The stem does not generally exceed six or eight feet in height and is about a foot in diameter, clothed for some distance down with the persistent sheathing bases of the leaf-stalks and the numerous spinous processes which proceed from them. These spines are something like those of the “Patawá,” but not so thick and strong.
The spadices are very large, compoundly branched and drooping; they grow from among the leaves and have numerous bract-like sheaths in the place of spathes.
The flowers are of a greenish olive colour and densely crowded, and the fruit is large, oblong, and reticulated with large scales.
The petiole or leaf-stalk of this tree is most extensively useful. It is often twelve or fifteen feet long below the first leaflets, and four or five inches in diameter, perfectly straight and cylindrical. When dried, it almost equals the quill of a bird for strength and lightness, owing to its thin hard outer covering and soft internal pith. But it is too valuable to the Indian for him to use it entire. He splits off the smooth glossy rind in perfectly straight strips and makes baskets and window blinds. The remaining part is of a consistence between pith and wood, and is split up into laths about half an inch thick and serves for a variety of purposes. Window shutters, boxes, bird-cages, partitions and even entire houses are constructed of it. In the little village of Nazaré near Pará, many houses of this kind may be seen in which all the walls are of this material, supported by a few posts at the angles and fastened together with pegs and slender creepers (sipós).
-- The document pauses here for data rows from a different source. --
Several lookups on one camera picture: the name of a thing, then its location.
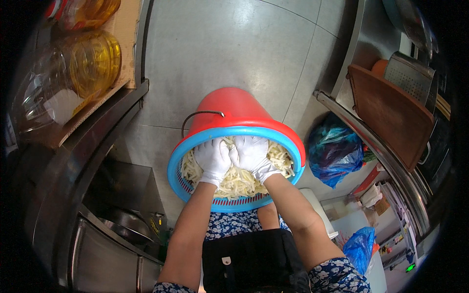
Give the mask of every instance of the cooking oil bottle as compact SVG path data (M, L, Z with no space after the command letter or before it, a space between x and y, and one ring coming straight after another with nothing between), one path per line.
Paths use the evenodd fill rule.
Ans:
M56 18L62 30L97 29L120 5L121 0L55 0L46 16Z
M58 40L43 50L17 92L12 114L20 135L64 125L114 83L121 68L117 39L102 30Z
M113 35L99 30L76 37L70 52L69 71L76 93L85 99L84 105L113 84L120 68L121 49ZM77 107L73 115L82 107Z

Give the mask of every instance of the black apron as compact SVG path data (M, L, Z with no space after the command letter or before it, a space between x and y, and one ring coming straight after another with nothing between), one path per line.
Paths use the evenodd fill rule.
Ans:
M293 236L285 229L206 241L202 265L207 293L311 292Z

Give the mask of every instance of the floral shirt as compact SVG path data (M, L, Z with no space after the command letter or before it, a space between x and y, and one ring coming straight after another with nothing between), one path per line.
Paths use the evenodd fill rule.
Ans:
M280 228L290 231L281 217L279 220ZM205 241L261 230L257 210L238 213L212 212ZM371 292L368 280L353 267L346 257L325 261L314 267L308 275L312 292ZM195 291L178 284L156 283L153 293L195 293Z

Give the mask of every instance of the blue plastic bag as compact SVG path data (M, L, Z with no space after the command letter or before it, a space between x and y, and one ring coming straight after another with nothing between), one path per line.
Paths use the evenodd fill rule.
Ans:
M364 227L355 232L342 248L345 256L362 275L365 274L370 264L374 241L375 228Z
M309 154L313 175L332 188L363 165L362 140L333 113L311 132Z

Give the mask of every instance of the white glove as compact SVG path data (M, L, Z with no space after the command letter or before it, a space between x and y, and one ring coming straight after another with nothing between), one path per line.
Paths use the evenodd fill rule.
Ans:
M235 136L235 148L229 152L236 167L252 172L262 184L273 174L281 173L267 158L269 141L258 136Z
M225 174L231 166L227 144L221 138L215 138L194 148L197 164L204 174L199 182L208 182L220 187Z

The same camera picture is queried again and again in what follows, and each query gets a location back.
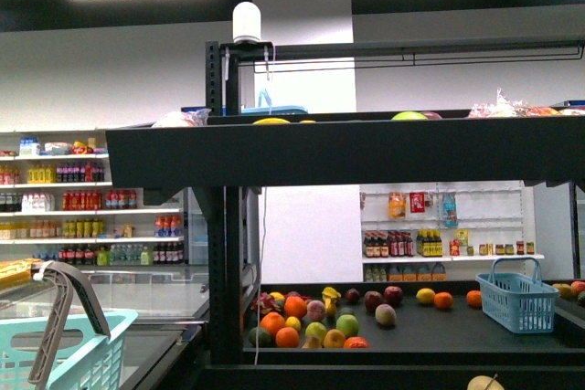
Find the basket handle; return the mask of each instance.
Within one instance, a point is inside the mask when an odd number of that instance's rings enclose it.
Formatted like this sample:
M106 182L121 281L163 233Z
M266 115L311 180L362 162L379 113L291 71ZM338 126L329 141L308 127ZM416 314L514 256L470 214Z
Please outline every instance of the basket handle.
M494 283L495 277L495 266L502 262L503 260L506 261L518 261L518 260L532 260L534 262L534 269L532 270L532 283L537 283L537 280L542 284L542 271L540 269L540 263L537 261L536 258L532 258L530 256L524 256L523 258L498 258L492 263L492 270L490 271L489 282Z

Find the pear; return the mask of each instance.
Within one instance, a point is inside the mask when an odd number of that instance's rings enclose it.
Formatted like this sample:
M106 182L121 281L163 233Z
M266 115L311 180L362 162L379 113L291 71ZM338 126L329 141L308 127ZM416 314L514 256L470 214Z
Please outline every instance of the pear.
M303 344L303 349L320 349L321 342L316 335L309 335Z
M505 390L500 383L492 381L491 376L479 375L472 379L467 385L467 390Z

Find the blue shopping basket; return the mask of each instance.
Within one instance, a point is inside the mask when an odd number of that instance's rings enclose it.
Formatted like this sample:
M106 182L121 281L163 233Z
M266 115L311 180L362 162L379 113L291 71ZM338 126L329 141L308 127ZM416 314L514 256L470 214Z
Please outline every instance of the blue shopping basket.
M532 260L532 277L518 273L495 273L495 266L506 260L499 258L488 274L478 274L484 313L513 333L552 332L555 322L555 298L558 290L542 282L540 264Z

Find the green apple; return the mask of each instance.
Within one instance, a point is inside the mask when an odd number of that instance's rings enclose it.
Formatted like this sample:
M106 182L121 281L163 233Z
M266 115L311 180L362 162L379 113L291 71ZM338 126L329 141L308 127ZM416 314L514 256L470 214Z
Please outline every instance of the green apple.
M429 119L417 111L402 111L392 118L393 121L416 121Z
M351 314L344 314L337 319L336 329L343 332L346 338L355 337L359 332L357 318Z

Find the shopping basket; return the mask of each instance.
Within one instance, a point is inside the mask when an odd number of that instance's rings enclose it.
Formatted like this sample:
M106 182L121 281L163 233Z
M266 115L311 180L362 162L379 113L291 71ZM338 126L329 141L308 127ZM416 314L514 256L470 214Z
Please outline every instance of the shopping basket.
M124 335L138 313L104 313L88 278L68 264L31 271L34 280L53 282L56 299L48 317L0 321L0 390L117 390ZM86 314L69 315L74 290ZM63 333L76 344L60 347Z
M506 260L499 258L492 264L489 274L478 274L482 292L482 308L492 319L513 333L552 332L555 320L557 289L542 282L540 264L532 260L532 278L517 273L495 273L495 266Z
M104 313L111 337L96 335L89 318L71 315L65 331L80 331L82 340L73 347L59 349L45 388L47 390L116 390L120 383L122 354L126 329L136 319L135 311ZM37 351L27 352L12 347L18 335L43 332L47 318L0 321L0 390L35 388L27 379Z

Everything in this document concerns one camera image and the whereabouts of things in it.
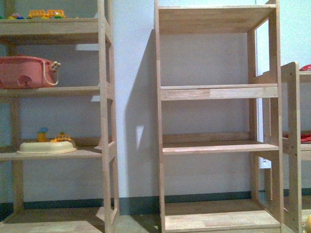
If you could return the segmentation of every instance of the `wooden shelf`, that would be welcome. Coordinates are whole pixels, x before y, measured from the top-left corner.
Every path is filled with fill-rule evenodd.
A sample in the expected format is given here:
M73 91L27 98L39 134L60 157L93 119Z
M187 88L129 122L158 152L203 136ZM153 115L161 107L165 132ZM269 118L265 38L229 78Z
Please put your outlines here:
M110 160L116 155L116 143L109 143ZM101 158L102 147L78 147L78 150L62 154L19 154L15 151L0 153L0 161L12 160L38 160L38 159L84 159L84 158Z
M287 83L288 73L286 73L286 68L282 73L282 83ZM311 82L311 71L299 71L299 81L301 83L310 83Z
M300 71L299 78L301 83L311 82L311 71Z
M261 25L276 5L159 7L162 34L247 33Z
M183 142L163 144L163 155L202 154L202 153L233 153L251 151L278 150L277 146L257 141L219 141L219 142Z
M105 21L105 35L112 43ZM97 44L96 18L0 20L0 42L15 45Z
M99 94L99 86L0 89L1 98L95 96Z
M112 219L115 211L111 210ZM22 210L9 216L1 232L104 232L104 207Z
M223 200L165 204L165 229L172 232L209 232L253 229L269 232L280 223L251 200Z
M161 100L276 98L277 84L162 86Z
M301 160L311 161L311 144L310 143L300 143L301 150ZM283 138L283 153L290 153L290 144L288 138Z

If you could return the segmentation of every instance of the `pink plastic basket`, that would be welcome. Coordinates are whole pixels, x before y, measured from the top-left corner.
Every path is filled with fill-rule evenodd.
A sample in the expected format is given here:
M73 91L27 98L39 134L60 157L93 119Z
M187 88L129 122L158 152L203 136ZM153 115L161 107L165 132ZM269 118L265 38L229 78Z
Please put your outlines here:
M53 64L38 57L0 57L0 88L52 87L55 85Z

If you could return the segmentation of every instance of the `teal baseboard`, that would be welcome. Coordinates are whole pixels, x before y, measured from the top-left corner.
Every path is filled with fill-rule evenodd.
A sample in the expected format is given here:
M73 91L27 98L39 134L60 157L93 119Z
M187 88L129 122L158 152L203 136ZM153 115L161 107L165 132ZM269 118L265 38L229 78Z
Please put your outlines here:
M0 221L13 213L13 203L0 203Z
M288 196L289 191L284 190L284 195ZM302 195L311 195L311 188L303 188ZM194 201L212 201L212 200L239 200L250 199L251 193L232 192L232 193L210 193L210 194L192 194L192 195L173 195L166 196L166 203L194 202ZM54 209L54 208L86 208L101 207L103 199L87 200L55 200L55 201L31 201L25 202L25 209ZM0 203L0 221L5 219L13 212L12 203ZM121 215L148 215L159 213L159 197L136 197L120 198Z

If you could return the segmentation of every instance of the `wooden shelf unit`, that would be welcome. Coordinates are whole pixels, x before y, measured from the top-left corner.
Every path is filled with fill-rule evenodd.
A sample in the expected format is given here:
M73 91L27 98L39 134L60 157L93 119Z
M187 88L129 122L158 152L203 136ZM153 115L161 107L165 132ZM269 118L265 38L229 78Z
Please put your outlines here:
M311 215L310 196L302 196L301 163L311 161L311 144L300 143L300 83L311 82L310 71L299 71L299 64L291 62L281 67L282 82L287 83L288 138L283 138L283 152L289 156L289 191L284 199L285 224L295 233L302 233L302 225Z
M113 44L113 14L112 0L107 0L108 21L105 17L105 4L98 0L98 18L64 18L64 19L23 19L0 20L0 43L7 47L7 55L15 56L17 46L22 45L59 45L59 44L99 44L99 83L100 86L77 87L51 87L37 89L0 89L0 102L10 105L11 115L11 145L0 148L0 162L12 161L14 213L5 219L1 229L14 228L14 223L23 222L23 216L32 216L34 219L40 214L40 224L49 225L51 217L57 218L57 225L62 222L74 221L68 219L66 213L76 212L80 220L89 217L89 209L70 210L24 210L24 186L23 186L23 161L44 159L71 159L71 158L97 158L101 159L104 183L104 208L98 208L101 212L100 223L90 222L96 229L106 233L112 233L116 218L120 214L119 207L119 182L118 182L118 157L116 136L116 104L115 104L115 78L114 78L114 44ZM15 1L5 0L4 8L6 16L15 12ZM109 82L106 81L106 43L109 44ZM101 112L101 137L100 138L75 138L78 150L63 154L28 154L21 155L16 151L21 143L20 122L20 98L39 97L67 97L67 96L94 96L99 95ZM108 103L111 100L111 135L108 135ZM111 180L113 180L114 206L111 206ZM63 214L51 216L51 214L63 211ZM48 218L41 217L41 212Z
M270 70L256 76L255 30L269 20ZM162 86L162 34L246 33L248 83L201 86ZM179 7L159 6L155 0L157 64L157 122L159 137L159 195L162 233L173 232L281 232L283 226L281 78L279 1L265 5ZM257 141L257 100L263 98L264 142ZM162 103L249 99L249 131L228 133L163 134ZM251 200L165 203L165 157L180 154L250 152ZM272 161L271 199L259 200L258 158Z

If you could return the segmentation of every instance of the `yellow toy bus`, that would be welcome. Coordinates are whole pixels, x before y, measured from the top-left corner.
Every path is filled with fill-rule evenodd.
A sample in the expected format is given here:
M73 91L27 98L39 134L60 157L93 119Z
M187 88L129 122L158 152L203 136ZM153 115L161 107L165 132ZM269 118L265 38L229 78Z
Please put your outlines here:
M65 13L63 10L48 10L46 13L45 10L31 10L29 11L29 18L40 17L44 19L48 19L51 17L54 18L65 18Z

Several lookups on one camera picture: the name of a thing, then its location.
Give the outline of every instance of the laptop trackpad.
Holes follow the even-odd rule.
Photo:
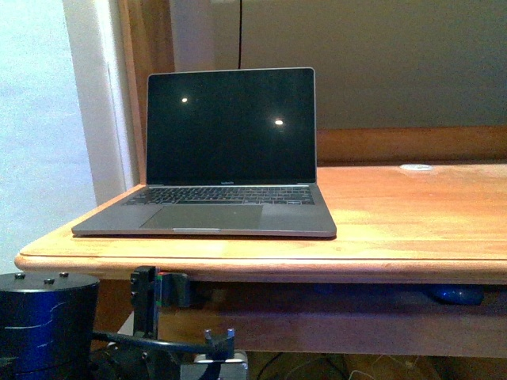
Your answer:
[[[258,228],[261,214],[262,206],[254,205],[174,205],[161,209],[140,228],[182,233],[185,229],[251,230]]]

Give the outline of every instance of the laptop keyboard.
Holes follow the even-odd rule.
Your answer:
[[[305,186],[148,188],[124,204],[314,204]]]

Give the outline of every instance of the black cylinder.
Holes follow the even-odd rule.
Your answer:
[[[88,378],[98,283],[74,273],[0,275],[0,359],[16,379]]]

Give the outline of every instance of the desk surface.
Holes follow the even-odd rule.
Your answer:
[[[24,270],[127,279],[154,265],[203,281],[507,283],[507,165],[319,168],[334,240],[73,237],[71,227],[126,192],[24,247]]]

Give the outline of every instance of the white window frame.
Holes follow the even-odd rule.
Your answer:
[[[97,204],[139,183],[117,0],[63,0]]]

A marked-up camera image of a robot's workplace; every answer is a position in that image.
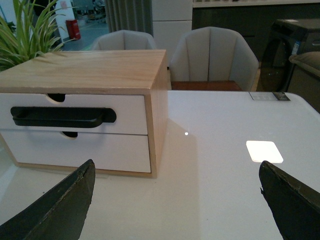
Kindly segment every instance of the wooden box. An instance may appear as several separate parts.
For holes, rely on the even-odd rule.
[[[156,177],[168,119],[165,50],[46,53],[0,72],[0,136],[20,167]],[[13,107],[110,108],[95,127],[17,125]]]

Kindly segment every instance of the drawer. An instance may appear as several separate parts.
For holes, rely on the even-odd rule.
[[[146,135],[2,130],[18,163],[78,167],[92,159],[97,169],[150,173]]]
[[[78,107],[111,108],[116,121],[104,122],[94,128],[17,126],[10,113],[12,107]],[[46,94],[0,93],[0,129],[34,131],[69,131],[87,133],[147,135],[145,98],[143,95],[85,95],[66,94],[64,101]]]

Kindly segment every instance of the washing machine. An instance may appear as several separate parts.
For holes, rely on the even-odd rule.
[[[294,69],[290,55],[313,51],[320,51],[320,18],[276,20],[263,53],[257,91],[286,92]]]

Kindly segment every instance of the red fire extinguisher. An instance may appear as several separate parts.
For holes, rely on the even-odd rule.
[[[77,19],[69,19],[65,21],[66,28],[68,29],[70,39],[77,39],[81,38],[78,21]]]

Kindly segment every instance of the white chair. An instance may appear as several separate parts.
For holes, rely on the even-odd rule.
[[[146,32],[119,30],[98,37],[91,49],[96,50],[152,50],[157,49],[154,38]]]
[[[235,81],[243,91],[251,90],[258,67],[245,39],[219,27],[185,33],[169,64],[171,81]]]

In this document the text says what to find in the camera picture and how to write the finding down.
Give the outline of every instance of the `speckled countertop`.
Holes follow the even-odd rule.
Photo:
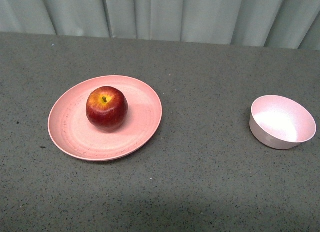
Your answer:
[[[60,151],[47,123],[91,78],[150,85],[163,115],[114,161]],[[320,128],[320,52],[0,33],[0,230],[317,231],[320,134],[290,150],[249,128],[263,95],[303,105]]]

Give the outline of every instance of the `yellow apple skin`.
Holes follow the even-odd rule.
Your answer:
[[[105,132],[113,132],[125,122],[128,102],[120,90],[103,86],[89,95],[85,111],[91,124]]]

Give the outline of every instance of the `plate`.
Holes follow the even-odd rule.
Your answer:
[[[102,86],[120,90],[127,99],[124,124],[112,133],[98,130],[86,115],[87,99]],[[84,81],[54,104],[48,131],[55,145],[66,154],[86,161],[110,161],[127,156],[145,145],[157,131],[162,104],[146,83],[127,76],[109,75]]]

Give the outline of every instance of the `bowl rim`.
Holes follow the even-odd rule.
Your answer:
[[[279,98],[282,98],[282,99],[285,99],[285,100],[289,100],[289,101],[293,102],[294,104],[298,105],[299,107],[301,107],[301,108],[309,115],[309,117],[310,117],[310,118],[312,119],[312,121],[313,121],[313,125],[314,125],[314,132],[313,132],[313,134],[312,134],[311,136],[309,136],[309,138],[304,139],[304,140],[290,141],[290,140],[286,140],[286,139],[281,139],[281,138],[277,137],[276,135],[271,134],[271,133],[269,133],[268,131],[266,131],[263,127],[261,127],[261,126],[257,123],[256,118],[255,118],[255,115],[254,115],[254,113],[253,113],[253,108],[254,108],[255,103],[256,103],[258,100],[261,100],[261,99],[264,98],[264,97],[279,97]],[[316,132],[317,132],[317,124],[316,124],[316,121],[315,121],[314,117],[311,115],[311,113],[310,113],[305,107],[303,107],[301,104],[299,104],[298,102],[296,102],[296,101],[294,101],[294,100],[292,100],[292,99],[290,99],[290,98],[281,96],[281,95],[267,94],[267,95],[263,95],[263,96],[260,96],[260,97],[256,98],[256,99],[253,101],[252,105],[251,105],[251,115],[252,115],[252,118],[254,119],[255,123],[256,123],[265,133],[267,133],[268,135],[276,138],[276,139],[279,140],[279,141],[283,141],[283,142],[287,142],[287,143],[301,144],[301,143],[304,143],[304,142],[307,142],[307,141],[311,140],[311,139],[316,135]]]

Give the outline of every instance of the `white curtain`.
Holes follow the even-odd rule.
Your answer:
[[[320,50],[320,0],[0,0],[0,31]]]
The hand may be easily pushed through one of these walls, but as the inhabitants do not trouble themselves with the possession of any article worth stealing, they sleep as composedly as if stone walls and iron bolts shut them in with all the security of a more advanced civilization.
The same material is also used for stoppers for bottles, and we found it answer admirably for lining our insect boxes, holding the pins securely and being more uniform in its texture than cork.
This is the only American species of the genus, and it inhabits exclusively the tide-flooded lands of the Lower Amazon and Pará rivers, being quite unknown in the interior. When descending from the Rio Negro to Pará in the summer of 1852, I observed some of our Indians who had made the voyage before, pointing out this tree to their less travelled companions as one of the curiosities of the lower country not to be found in the “Sertaõ.”
It is probable that the leaf, though not entire, is the largest in the whole vegetable kingdom, some of them covering a surface of more than 200 square feet. In a few years we may be able to see them in the magnificent Palm House at Kew, where young plants are now growing.